▶ [BRIEF]
Only the lines from the top of the data through the one with "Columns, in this" are to be written out, each exactly as it stands.

▶ [DATA]
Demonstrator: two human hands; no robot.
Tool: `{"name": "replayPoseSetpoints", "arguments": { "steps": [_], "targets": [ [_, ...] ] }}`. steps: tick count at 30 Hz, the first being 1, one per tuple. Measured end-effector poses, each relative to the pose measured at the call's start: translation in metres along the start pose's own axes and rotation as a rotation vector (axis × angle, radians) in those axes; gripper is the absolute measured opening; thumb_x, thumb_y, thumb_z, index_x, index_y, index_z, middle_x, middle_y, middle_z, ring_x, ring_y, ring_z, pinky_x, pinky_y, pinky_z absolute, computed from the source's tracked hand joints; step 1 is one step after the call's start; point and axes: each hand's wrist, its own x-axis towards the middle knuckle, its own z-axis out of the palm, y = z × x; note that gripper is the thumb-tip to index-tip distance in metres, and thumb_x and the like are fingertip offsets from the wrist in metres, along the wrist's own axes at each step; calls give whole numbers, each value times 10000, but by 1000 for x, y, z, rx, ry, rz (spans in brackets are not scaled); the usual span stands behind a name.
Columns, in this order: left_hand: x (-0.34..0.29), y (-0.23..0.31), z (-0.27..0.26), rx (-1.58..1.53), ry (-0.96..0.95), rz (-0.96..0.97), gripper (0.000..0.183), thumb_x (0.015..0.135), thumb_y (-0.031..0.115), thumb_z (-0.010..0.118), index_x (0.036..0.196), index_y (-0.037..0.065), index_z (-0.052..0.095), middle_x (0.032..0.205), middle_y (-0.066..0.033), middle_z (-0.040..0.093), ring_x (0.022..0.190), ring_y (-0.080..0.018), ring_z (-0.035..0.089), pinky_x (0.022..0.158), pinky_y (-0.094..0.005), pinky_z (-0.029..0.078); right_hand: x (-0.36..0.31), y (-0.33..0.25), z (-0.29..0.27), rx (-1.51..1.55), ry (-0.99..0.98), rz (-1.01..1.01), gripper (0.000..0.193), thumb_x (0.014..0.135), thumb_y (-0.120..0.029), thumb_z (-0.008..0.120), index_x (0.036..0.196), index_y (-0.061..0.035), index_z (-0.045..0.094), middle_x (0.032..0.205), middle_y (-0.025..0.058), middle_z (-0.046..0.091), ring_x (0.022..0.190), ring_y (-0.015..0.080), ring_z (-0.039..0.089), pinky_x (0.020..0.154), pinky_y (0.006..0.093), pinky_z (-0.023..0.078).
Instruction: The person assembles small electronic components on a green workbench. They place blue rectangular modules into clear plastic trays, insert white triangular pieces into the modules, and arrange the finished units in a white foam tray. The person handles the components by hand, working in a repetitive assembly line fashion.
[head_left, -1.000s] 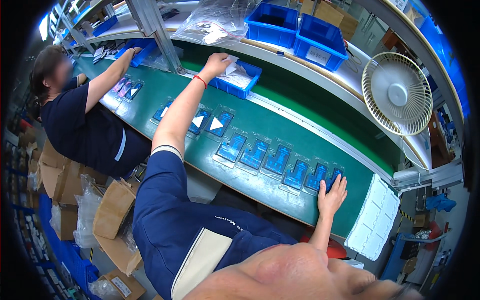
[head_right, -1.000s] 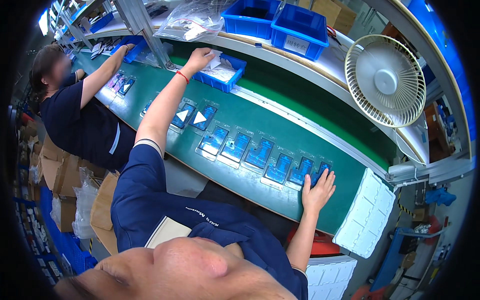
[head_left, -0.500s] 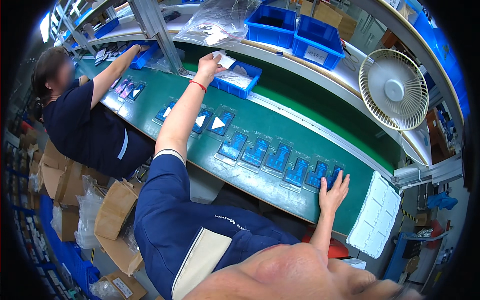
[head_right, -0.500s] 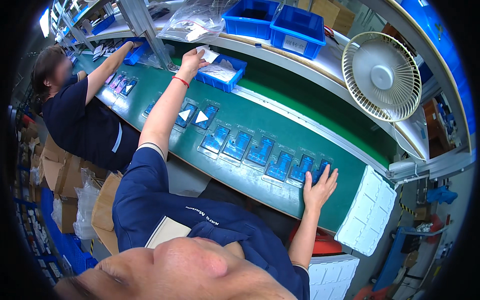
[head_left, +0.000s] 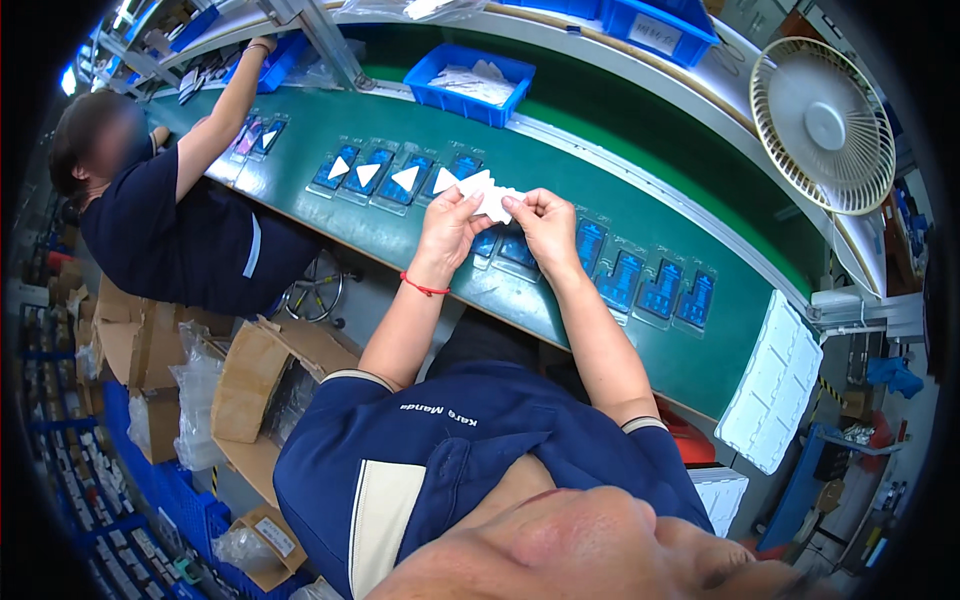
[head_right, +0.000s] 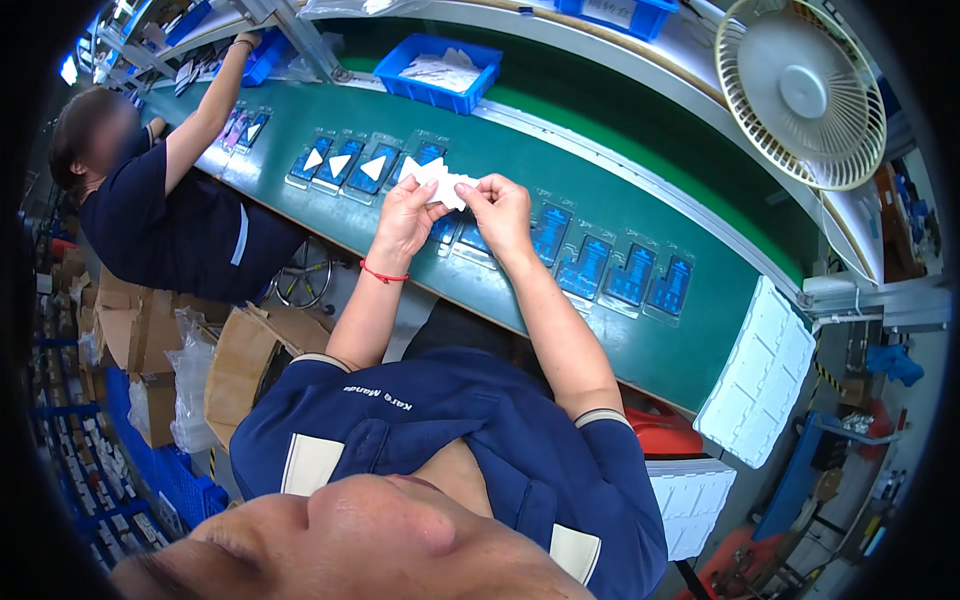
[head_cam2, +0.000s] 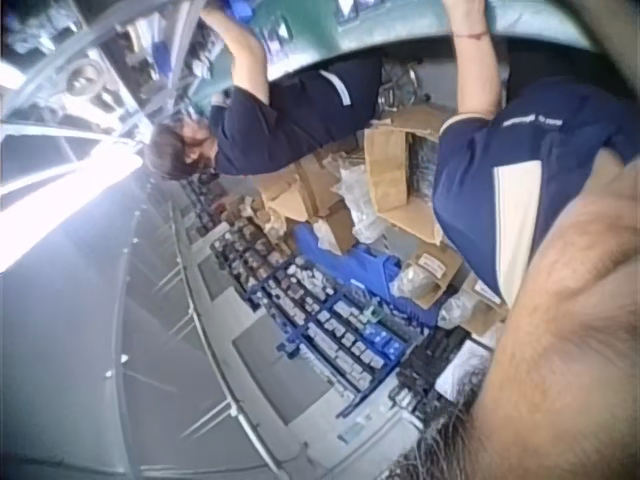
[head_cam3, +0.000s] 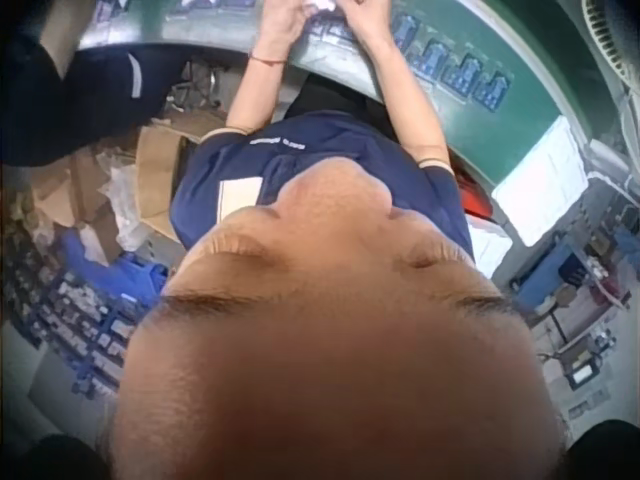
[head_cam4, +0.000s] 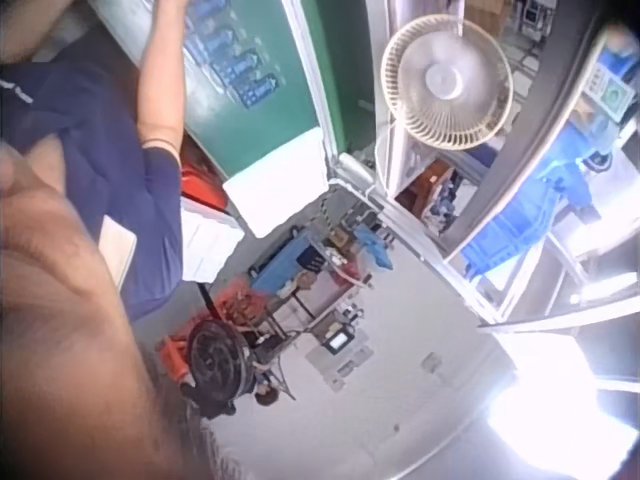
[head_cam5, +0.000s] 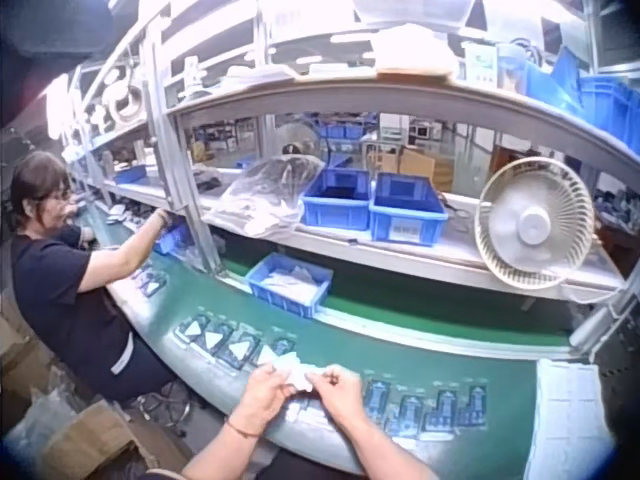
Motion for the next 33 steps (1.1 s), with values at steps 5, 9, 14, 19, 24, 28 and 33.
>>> {"name": "replayPoseSetpoints", "arguments": {
  "steps": [5,9,14,19,24,28,33],
  "targets": [
    [-19,8,-26,20,138,80,241,934,32,563,1168,-27,552,1061,-126,656,927,-225,679,765,-337,589,-7,0,15,13,-67,51,96,840,-68,726,841,15,676,721,14,660,609,28,538,533,182,412],
    [-27,14,-40,57,247,144,210,938,28,554,1141,-26,553,1065,-127,659,931,-220,681,759,-335,588,-2,7,14,-180,-120,60,149,817,-103,737,886,19,687,706,40,672,606,55,573,542,228,444],
    [-36,18,-64,81,297,171,235,940,51,558,1163,-22,546,1079,-122,651,931,-218,677,770,-337,592,-5,-8,14,-674,-175,-33,268,766,-178,751,972,-18,690,707,99,676,619,210,641,617,337,499],
    [-40,19,-59,25,258,147,247,940,56,563,1173,-21,542,1081,-122,650,939,-221,676,770,-339,591,-15,-13,5,-764,-41,-139,342,731,-181,765,1031,-50,667,728,102,673,716,284,659,738,402,474],
    [-41,13,-30,-3,135,68,263,938,59,567,1185,-25,535,1090,-130,647,966,-230,673,772,-342,593,-36,-9,-19,-1097,203,-565,329,724,-236,787,987,-80,666,769,57,639,791,246,609,748,400,417],
    [-39,-9,2,2,10,-19,274,938,65,572,1197,-17,543,1079,-126,656,932,-217,680,753,-326,599,-42,-11,-18,-312,18,-129,248,787,-195,773,957,-34,692,772,30,656,714,109,583,652,280,455],
    [-42,-28,25,77,-12,-116,272,937,63,574,1200,-7,557,1062,-103,662,895,-186,680,721,-303,600,-53,-7,-42,-40,98,-34,103,896,-90,668,896,10,695,816,8,667,760,47,577,682,202,464]
  ]
}}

▶ [TASK ANSWER]
Demonstrator: two human hands; no robot.
Tool: `{"name": "replayPoseSetpoints", "arguments": { "steps": [_], "targets": [ [_, ...] ] }}`. steps: tick count at 30 Hz, the first being 1, one per tuple. Measured end-effector poses, each relative to the pose measured at the call's start: translation in metres along the start pose's own axes and rotation as a rotation vector (axis × angle, radians) in those axes; gripper is the absolute measured opening; thumb_x, thumb_y, thumb_z, index_x, index_y, index_z, middle_x, middle_y, middle_z, ring_x, ring_y, ring_z, pinky_x, pinky_y, pinky_z absolute, computed from the source's tracked hand joints; step 1 is one step after the call's start; point and axes: each hand's wrist, its own x-axis towards the middle knuckle, its own z-axis out of the palm, y = z × x; note that gripper is the thumb-tip to index-tip distance in metres, and thumb_x and the like are fingertip offsets from the wrist in metres, along the wrist's own axes at each step; calls give whole numbers, each value times 10000, but by 1000 for x, y, z, rx, ry, rz (spans in brackets are not scaled); the usual span stands behind a name.
Columns, in this order: left_hand: x (-0.34..0.29), y (-0.23..0.31), z (-0.27..0.26), rx (-1.58..1.53), ry (-0.96..0.95), rz (-0.96..0.97), gripper (0.000..0.183), thumb_x (0.015..0.135), thumb_y (-0.031..0.115), thumb_z (-0.010..0.118), index_x (0.036..0.196), index_y (-0.037..0.065), index_z (-0.052..0.095), middle_x (0.032..0.205), middle_y (-0.066..0.033), middle_z (-0.040..0.093), ring_x (0.022..0.190), ring_y (-0.080..0.018), ring_z (-0.035..0.089), pinky_x (0.022..0.158), pinky_y (-0.094..0.005), pinky_z (-0.029..0.078); right_hand: x (-0.36..0.31), y (-0.33..0.25), z (-0.29..0.27), rx (-1.51..1.55), ry (-0.99..0.98), rz (-1.01..1.01), gripper (0.000..0.193), thumb_x (0.014..0.135), thumb_y (-0.120..0.029), thumb_z (-0.008..0.120), index_x (0.036..0.196), index_y (-0.061..0.035), index_z (-0.045..0.094), middle_x (0.032..0.205), middle_y (-0.025..0.058), middle_z (-0.046..0.091), ring_x (0.022..0.190), ring_y (-0.015..0.080), ring_z (-0.039..0.089), pinky_x (0.020..0.154), pinky_y (0.006..0.093), pinky_z (-0.023..0.078).

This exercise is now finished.